A year later, two "old dark house" mysteries would be produced, one of which is still currently considered "lost," and therefore a bit of a legend. That film - Tod Browning's London After Midnight - stars Lon Chaney as a police inspector who disguises himself as a top hat-wearing vampire in order to solve a cold case murder that was dressed up like a suicide. According to many who saw the film at the time, London After Midnight was a goof, but that does not stop people from seeking out lost prints.
The other old dark house in 1927, The Cat and the Canary, did noticeably better than Browning's effort. Directed by the German expat Paul Leni, The Cat and the Canary was based on the popular stage play by John Willard and incorporated many elements from the then avant-garde German Expressionist movement that was particularly fond of horror films. More of a black comedy than anything else, The Cat and the Canary, which concerns the heiress of the wealthy madman Cyrus West, does manage to pull off one shocking reveal along with several bone-chilling moments.

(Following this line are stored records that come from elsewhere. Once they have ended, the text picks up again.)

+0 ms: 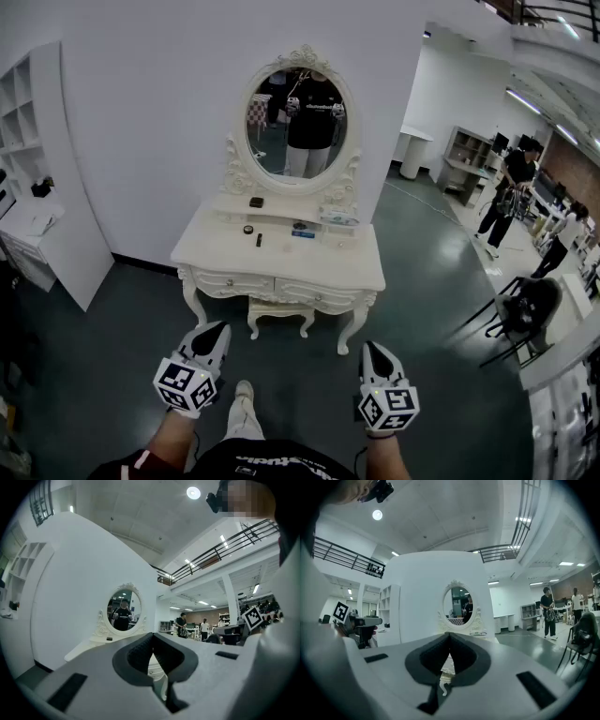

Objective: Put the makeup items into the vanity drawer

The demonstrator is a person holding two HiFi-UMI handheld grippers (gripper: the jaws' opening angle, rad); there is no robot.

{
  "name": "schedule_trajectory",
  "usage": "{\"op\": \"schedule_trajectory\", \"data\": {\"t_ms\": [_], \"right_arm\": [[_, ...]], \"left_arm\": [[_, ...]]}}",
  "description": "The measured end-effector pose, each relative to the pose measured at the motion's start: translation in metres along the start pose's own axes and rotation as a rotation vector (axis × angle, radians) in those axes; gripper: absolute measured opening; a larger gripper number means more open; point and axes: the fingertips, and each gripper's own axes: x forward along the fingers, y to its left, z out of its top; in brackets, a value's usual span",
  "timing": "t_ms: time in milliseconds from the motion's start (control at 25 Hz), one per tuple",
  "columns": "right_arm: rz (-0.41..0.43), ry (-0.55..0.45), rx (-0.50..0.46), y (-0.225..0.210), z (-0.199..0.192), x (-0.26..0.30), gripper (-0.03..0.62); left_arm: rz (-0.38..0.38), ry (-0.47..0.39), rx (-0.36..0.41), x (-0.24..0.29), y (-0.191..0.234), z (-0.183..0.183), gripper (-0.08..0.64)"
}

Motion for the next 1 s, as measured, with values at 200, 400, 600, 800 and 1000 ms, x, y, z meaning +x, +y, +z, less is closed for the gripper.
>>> {"op": "schedule_trajectory", "data": {"t_ms": [200, 400, 600, 800, 1000], "right_arm": [[-0.006, -0.001, -0.001, 0.003, -0.002, -0.001, 0.0], [-0.016, -0.01, 0.0, 0.004, 0.0, 0.0, 0.0], [-0.018, -0.022, 0.006, 0.0, 0.002, -0.001, 0.0], [0.03, -0.04, 0.007, 0.003, 0.005, -0.007, 0.003], [0.034, -0.015, -0.024, 0.003, -0.002, -0.006, 0.003]], "left_arm": [[0.021, 0.001, -0.04, -0.006, 0.005, -0.001, 0.005], [0.025, -0.005, -0.043, -0.004, 0.006, 0.002, 0.005], [0.019, 0.003, -0.015, 0.002, 0.002, 0.003, 0.005], [-0.002, 0.037, -0.032, 0.003, -0.002, -0.004, 0.005], [0.008, 0.038, -0.049, 0.005, 0.003, -0.009, 0.005]]}}
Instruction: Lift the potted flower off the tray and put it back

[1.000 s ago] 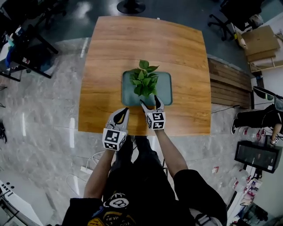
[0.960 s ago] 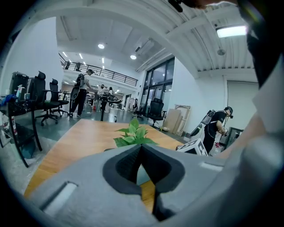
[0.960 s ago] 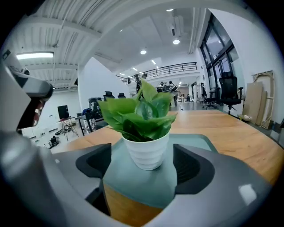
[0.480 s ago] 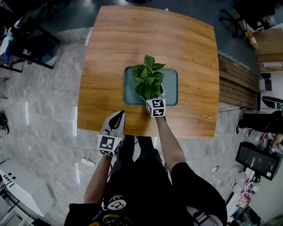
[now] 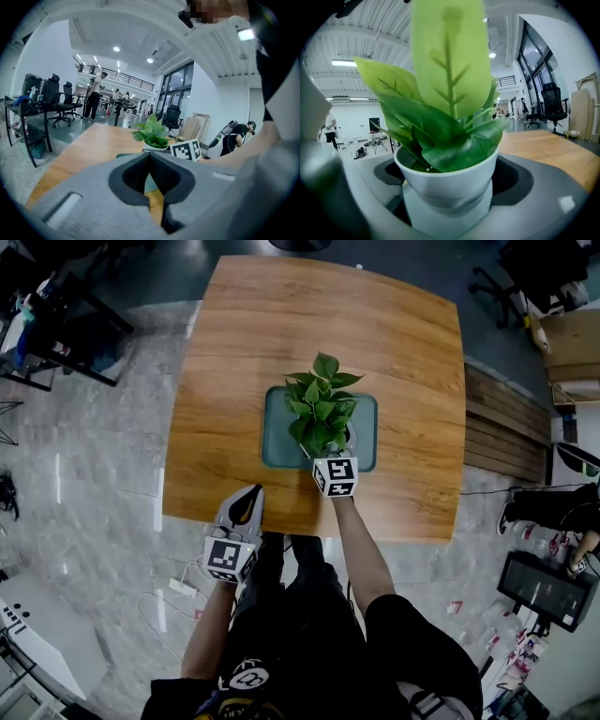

Finally, the old dark house genre reached its peak of seriousness in 1930. In The Bat Whispers, Roland West once again took the directorial reigns. A remake of The Bat, The Bat Whispers brought sound to Rinehart and Hopwood's near-gothic play. One fan in particular found this version to be inspiring. After seeing the film's black-clad villain, whose calling card is the outline of a bat highlighted by a circle of light, a young Bob Kane began to develop his own Bat character - a masked vigilante who fights crime instead of committing it. This then is how Rinehart and Hopwood's play came to influence the creation of Batman.
After 1930, "old dark house" mysteries were still being produced, but most swung too far towards the farcical to be akin to the earlier examples. James Whale's The Old Dark House paid homage to this genre, all the while maintaining some semblance of terror. A 1959 adaptation of The Bat, which stars Vincent Price, is also adequate, although it noticeably lacks the gothic trappings of the silent films. For the rest, most "old dark house" pictures after the early 1930s were mere vehicles for slapstick comedy, with such talents as the Three Stooges and the Ritz Brothers playing along.
In an interesting twist, one of the biggest, if least publicized supporters of Rinehart and Hopwood's "old dark house" genre was Christie herself. In one novel (And Then There Were None) and one play (The Mousetrap), Christie shows the influence of The Bat and Rinehart's writing more generally. Again, maybe we shouldn't call Rinehart a Christie, but rather Christie a Rinehart.